* **Assignment**: Output exactly the lines from the one containing "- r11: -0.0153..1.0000" to the last line of the material, inclusive, and nothing more.

- - -

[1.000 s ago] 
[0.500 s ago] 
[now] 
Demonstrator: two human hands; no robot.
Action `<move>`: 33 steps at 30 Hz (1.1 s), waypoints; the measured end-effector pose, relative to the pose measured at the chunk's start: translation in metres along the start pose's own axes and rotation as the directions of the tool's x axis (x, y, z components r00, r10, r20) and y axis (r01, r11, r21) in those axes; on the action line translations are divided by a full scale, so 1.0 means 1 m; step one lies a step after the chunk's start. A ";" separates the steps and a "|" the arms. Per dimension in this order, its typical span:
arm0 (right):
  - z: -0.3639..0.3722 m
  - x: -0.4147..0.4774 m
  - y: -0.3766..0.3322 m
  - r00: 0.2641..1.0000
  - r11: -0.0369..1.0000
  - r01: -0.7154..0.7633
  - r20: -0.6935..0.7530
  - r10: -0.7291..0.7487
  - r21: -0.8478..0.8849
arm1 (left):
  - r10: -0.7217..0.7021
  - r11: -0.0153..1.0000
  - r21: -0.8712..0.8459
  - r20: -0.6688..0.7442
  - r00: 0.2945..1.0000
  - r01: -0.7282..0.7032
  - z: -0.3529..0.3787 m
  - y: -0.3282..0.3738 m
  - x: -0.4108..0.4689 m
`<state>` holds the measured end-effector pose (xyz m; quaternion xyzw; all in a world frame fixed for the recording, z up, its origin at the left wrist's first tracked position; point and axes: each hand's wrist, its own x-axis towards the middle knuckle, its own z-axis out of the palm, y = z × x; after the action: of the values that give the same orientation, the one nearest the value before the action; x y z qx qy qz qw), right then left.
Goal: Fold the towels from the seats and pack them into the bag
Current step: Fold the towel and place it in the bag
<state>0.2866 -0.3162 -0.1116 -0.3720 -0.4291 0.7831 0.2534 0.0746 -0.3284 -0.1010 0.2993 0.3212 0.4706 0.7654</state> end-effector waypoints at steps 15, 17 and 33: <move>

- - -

* **Exercise solution**:
  - r11: -0.0153..1.0000
  - r21: -0.8712..0.8459
  - r20: -0.6688..0.7442
  - r00: 0.2945..1.0000
  - r01: -0.7282..0.7032
  - z: -0.3529..0.3787 m
  - y: -0.3282..0.3738 m
  - x: -0.4108..0.4689 m
`<state>` holds the measured end-effector pose (xyz m; quaternion xyzw; all in a world frame fixed for the recording, z up, its origin at the left wrist's first tracked position; point and axes: each hand's wrist, its own x-axis towards the middle knuckle, its own z-axis out of the palm, y = z × x; after the action: of the values that give the same orientation, the one nearest the value before the action; x y z qx qy qz qw), right then left.
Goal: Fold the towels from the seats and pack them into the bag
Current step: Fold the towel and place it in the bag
<state>0.2866 -0.3162 -0.1116 -0.3720 -0.4291 0.7831 0.2534 0.0746 -0.3284 -0.1010 0.2993 0.3212 0.4706 0.7654</state> end-effector waypoints at steps 15, 17 and 33: <move>

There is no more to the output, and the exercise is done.